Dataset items
====
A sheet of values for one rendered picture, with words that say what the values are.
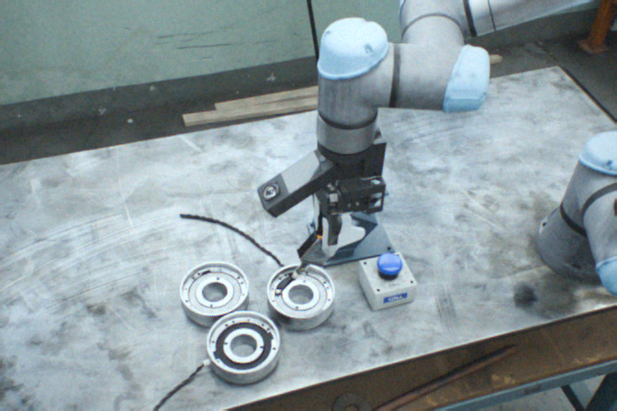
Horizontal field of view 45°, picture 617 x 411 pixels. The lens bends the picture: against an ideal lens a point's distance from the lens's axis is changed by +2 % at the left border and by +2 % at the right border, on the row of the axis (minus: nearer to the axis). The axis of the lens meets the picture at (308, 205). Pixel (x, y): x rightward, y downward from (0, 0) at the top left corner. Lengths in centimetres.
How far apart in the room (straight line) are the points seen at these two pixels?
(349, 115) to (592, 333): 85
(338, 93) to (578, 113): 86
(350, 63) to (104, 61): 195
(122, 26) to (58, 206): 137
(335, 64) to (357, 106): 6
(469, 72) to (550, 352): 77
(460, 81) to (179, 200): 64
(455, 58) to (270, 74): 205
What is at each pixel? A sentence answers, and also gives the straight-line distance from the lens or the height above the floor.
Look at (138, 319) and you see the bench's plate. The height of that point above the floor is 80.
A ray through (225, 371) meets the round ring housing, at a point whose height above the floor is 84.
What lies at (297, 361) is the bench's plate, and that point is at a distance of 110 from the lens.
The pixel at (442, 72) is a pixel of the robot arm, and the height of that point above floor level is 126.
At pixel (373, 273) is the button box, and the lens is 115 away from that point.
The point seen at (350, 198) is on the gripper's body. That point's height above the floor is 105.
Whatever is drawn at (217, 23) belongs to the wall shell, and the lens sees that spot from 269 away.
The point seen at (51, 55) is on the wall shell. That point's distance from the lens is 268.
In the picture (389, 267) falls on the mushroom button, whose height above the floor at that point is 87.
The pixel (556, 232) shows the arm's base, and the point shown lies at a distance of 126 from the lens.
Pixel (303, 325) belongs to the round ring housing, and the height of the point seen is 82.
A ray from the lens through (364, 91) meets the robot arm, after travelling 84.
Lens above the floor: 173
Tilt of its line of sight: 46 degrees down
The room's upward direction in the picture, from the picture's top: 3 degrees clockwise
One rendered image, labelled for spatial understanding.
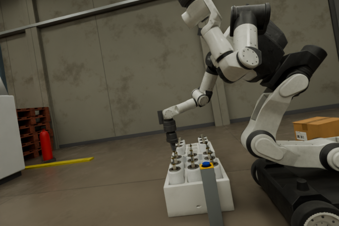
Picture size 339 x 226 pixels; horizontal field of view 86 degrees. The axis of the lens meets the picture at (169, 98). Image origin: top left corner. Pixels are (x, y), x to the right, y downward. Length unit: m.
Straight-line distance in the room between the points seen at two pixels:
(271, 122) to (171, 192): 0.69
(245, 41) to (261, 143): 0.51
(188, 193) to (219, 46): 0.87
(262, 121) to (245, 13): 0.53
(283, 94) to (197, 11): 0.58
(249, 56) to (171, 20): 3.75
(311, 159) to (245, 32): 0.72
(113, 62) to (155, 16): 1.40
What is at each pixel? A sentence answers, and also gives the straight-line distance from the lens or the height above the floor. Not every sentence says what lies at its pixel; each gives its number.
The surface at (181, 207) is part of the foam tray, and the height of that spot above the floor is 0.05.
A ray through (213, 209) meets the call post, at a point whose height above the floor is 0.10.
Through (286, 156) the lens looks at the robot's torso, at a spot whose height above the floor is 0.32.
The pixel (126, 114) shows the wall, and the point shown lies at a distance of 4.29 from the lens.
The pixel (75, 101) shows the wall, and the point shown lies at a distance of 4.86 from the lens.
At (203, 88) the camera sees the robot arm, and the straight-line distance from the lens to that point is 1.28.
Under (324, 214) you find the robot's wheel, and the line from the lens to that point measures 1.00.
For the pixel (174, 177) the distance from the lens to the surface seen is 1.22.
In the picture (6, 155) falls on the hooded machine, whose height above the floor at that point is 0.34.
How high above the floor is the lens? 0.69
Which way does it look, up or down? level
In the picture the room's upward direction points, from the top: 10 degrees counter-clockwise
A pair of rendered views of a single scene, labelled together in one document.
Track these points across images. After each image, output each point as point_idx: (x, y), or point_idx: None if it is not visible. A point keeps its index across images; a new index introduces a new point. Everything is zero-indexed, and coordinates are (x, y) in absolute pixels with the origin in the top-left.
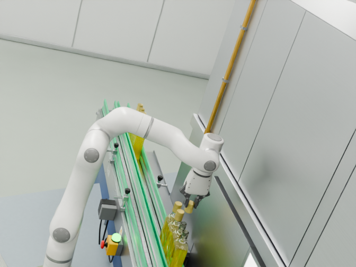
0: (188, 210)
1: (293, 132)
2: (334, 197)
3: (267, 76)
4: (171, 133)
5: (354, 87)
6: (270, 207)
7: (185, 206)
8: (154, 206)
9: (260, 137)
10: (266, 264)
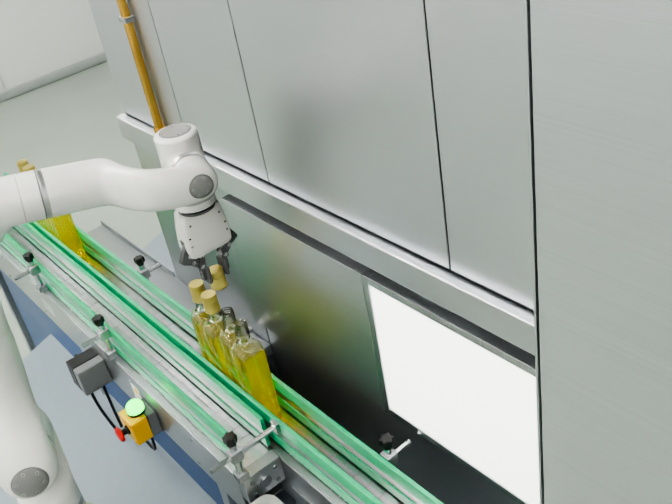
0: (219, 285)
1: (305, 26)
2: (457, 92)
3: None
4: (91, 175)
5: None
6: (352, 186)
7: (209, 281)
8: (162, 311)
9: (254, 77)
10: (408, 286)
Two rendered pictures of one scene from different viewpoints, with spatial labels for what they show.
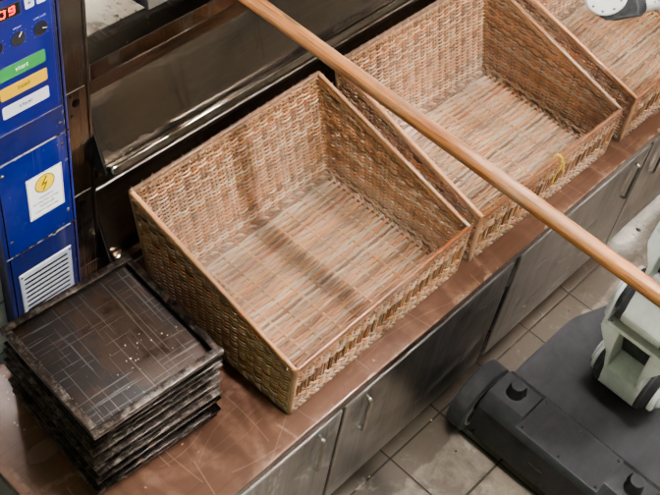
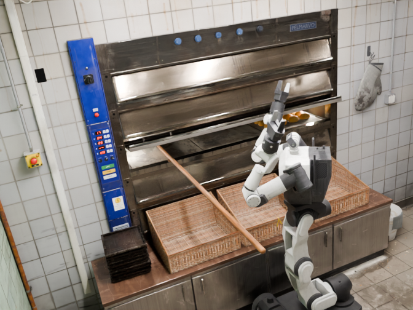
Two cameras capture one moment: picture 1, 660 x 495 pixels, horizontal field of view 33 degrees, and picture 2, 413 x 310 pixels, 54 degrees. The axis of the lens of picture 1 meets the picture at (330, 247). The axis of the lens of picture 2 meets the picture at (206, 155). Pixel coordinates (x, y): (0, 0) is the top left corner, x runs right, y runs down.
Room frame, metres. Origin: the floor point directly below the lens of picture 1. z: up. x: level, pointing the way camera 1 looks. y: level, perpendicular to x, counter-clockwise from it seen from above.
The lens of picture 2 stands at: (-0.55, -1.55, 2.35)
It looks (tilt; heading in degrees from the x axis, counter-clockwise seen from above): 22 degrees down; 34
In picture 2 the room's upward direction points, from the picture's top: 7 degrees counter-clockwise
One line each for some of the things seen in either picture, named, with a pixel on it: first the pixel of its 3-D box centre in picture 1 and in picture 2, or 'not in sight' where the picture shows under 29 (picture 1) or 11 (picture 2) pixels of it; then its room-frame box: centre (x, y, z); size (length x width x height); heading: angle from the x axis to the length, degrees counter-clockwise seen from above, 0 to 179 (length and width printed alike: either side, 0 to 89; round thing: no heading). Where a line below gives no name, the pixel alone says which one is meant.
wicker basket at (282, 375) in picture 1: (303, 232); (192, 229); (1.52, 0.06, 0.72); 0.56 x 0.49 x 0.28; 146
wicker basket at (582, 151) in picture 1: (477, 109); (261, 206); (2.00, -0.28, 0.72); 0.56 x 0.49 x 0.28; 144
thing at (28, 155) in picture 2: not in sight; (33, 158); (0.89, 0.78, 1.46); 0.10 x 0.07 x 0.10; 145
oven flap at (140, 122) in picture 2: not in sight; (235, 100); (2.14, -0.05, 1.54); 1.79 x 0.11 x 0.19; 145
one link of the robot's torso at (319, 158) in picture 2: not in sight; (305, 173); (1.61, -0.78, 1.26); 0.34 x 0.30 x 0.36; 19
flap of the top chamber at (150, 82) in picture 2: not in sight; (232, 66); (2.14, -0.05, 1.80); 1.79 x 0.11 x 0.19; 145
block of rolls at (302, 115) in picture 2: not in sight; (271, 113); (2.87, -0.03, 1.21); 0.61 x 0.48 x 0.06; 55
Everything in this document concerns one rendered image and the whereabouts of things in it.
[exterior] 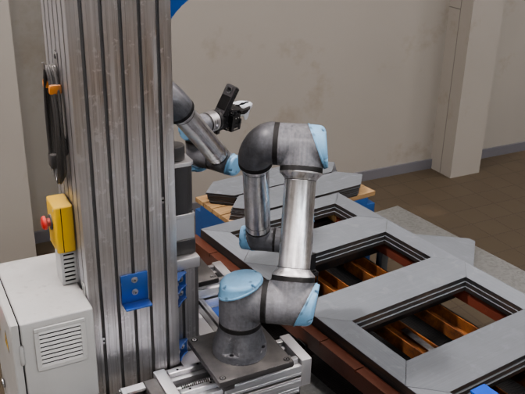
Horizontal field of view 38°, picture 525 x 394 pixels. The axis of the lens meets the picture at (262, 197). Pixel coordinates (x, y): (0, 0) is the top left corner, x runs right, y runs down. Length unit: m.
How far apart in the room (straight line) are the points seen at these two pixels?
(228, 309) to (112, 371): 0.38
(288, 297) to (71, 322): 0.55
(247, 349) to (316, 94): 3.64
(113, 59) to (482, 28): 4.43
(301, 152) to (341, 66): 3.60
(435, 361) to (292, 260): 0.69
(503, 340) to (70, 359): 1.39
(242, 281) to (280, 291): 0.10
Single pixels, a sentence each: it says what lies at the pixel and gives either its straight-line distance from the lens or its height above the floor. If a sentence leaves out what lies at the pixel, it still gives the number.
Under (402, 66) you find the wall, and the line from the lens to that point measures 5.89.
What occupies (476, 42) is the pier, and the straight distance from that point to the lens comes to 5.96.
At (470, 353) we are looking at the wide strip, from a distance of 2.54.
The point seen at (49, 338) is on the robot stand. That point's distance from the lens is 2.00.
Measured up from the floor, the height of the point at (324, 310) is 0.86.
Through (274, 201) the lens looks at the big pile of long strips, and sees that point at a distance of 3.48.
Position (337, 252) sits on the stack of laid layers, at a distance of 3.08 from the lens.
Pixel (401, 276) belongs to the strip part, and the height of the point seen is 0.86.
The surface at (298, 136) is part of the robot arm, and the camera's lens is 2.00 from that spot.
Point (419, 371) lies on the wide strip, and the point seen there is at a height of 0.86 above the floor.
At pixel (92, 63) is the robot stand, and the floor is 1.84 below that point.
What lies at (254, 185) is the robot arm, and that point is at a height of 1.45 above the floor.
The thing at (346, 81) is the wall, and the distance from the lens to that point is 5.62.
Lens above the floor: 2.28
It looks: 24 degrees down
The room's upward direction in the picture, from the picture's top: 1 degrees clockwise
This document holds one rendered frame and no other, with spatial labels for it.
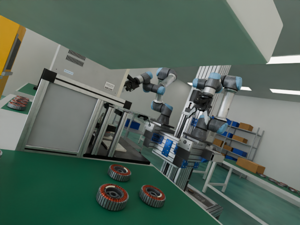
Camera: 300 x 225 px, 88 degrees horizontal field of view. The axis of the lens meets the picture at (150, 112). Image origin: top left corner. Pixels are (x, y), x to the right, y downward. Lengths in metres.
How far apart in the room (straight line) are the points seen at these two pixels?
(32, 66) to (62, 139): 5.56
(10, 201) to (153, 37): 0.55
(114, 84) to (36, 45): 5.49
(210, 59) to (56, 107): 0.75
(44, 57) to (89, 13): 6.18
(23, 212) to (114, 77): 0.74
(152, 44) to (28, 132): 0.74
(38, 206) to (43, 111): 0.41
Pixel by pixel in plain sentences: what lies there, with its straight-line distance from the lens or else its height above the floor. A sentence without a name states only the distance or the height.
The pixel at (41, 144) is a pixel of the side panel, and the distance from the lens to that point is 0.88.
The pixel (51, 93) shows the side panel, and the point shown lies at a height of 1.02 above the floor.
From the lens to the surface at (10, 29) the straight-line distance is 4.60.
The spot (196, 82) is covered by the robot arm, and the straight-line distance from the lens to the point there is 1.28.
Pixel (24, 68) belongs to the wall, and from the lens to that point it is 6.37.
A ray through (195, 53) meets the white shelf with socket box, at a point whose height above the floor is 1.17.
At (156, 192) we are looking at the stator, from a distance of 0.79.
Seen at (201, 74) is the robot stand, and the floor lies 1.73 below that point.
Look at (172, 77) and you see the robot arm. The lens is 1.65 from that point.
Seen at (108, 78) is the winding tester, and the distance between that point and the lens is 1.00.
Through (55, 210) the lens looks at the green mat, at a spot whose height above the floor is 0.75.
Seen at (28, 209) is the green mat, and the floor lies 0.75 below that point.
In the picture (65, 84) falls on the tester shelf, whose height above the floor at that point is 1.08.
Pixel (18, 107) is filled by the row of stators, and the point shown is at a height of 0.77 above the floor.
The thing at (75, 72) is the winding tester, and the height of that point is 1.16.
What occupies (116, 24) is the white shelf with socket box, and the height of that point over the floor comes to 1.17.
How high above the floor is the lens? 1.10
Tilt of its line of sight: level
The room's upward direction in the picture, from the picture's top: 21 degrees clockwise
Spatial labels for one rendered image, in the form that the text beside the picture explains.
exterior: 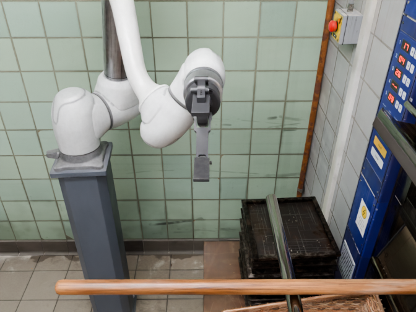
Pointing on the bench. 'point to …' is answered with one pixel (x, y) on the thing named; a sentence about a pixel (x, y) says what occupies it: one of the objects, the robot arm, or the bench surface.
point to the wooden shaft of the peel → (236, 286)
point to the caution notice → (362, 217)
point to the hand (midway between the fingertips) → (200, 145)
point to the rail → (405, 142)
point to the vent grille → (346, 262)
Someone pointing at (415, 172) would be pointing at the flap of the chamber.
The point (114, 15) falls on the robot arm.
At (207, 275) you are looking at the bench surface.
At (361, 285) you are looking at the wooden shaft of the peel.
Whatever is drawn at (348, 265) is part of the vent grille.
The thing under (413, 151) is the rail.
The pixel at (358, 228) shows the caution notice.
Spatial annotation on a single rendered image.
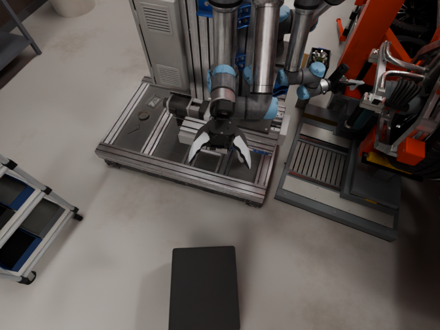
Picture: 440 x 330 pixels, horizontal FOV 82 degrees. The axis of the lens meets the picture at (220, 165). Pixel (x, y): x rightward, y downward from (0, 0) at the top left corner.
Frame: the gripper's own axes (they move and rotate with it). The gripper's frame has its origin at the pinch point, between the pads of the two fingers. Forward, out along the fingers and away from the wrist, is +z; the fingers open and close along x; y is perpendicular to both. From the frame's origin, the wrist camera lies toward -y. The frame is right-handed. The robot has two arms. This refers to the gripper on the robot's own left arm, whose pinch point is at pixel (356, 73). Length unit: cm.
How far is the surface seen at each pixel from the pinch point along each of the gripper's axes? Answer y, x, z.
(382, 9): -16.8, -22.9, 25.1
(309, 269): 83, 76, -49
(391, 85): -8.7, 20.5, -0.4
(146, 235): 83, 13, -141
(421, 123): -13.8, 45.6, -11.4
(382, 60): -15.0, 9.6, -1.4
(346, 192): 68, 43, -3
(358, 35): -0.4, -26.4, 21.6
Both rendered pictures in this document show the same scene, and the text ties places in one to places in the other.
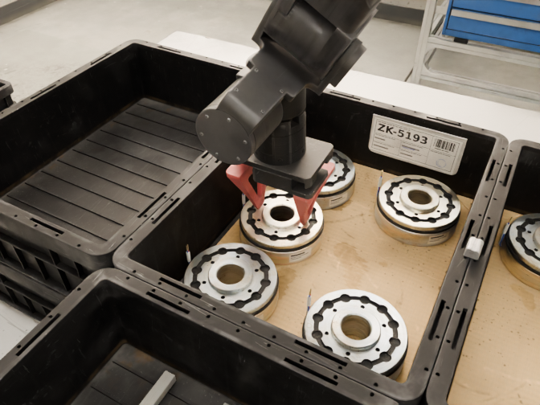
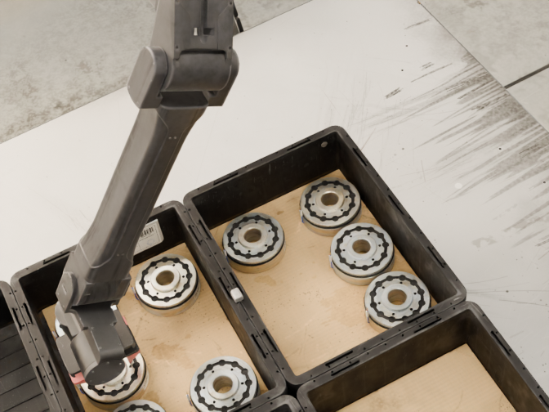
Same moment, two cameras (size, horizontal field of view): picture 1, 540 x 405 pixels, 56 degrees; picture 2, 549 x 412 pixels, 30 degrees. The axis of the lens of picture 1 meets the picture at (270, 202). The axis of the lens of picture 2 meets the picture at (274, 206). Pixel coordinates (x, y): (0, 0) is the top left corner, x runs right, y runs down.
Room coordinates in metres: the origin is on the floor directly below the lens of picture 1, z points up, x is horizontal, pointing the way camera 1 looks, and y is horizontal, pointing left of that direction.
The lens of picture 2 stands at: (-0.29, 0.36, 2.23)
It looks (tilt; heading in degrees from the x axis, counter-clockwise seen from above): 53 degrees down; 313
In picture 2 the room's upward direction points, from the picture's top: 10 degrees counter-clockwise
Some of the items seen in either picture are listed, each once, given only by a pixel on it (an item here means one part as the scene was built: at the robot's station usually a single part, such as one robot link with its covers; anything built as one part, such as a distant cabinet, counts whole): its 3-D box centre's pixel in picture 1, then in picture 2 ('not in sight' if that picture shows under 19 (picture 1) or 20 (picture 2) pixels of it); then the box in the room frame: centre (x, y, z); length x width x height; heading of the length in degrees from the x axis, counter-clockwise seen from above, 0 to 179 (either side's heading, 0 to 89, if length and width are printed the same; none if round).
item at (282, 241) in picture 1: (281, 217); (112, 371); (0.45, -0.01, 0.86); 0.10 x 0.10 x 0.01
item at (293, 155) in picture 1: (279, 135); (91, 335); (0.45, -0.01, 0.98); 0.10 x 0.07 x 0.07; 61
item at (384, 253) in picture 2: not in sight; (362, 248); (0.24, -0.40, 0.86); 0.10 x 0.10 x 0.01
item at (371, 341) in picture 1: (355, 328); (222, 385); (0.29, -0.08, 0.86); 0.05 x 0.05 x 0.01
====
* [EXERCISE] Above are the records; repeat exactly the lines from the one holding "(188, 193) to (219, 46): 0.87" down to the one holding "A ray through (213, 209)", end lines included.

* [ANSWER AREA]
(188, 193) to (219, 46): 0.87
(262, 121) to (245, 13): 0.53
(283, 94) to (197, 11): 0.58
(249, 56) to (171, 20): 3.75
(311, 159) to (245, 32): 0.72
(113, 62) to (155, 16): 1.40
What is at each pixel? A sentence answers, and also gives the straight-line distance from the lens or the height above the floor. Not every sentence says what lies at its pixel; each gives its number.
The surface at (181, 207) is part of the foam tray, and the height of that spot above the floor is 0.05.
A ray through (213, 209) meets the call post, at a point whose height above the floor is 0.10.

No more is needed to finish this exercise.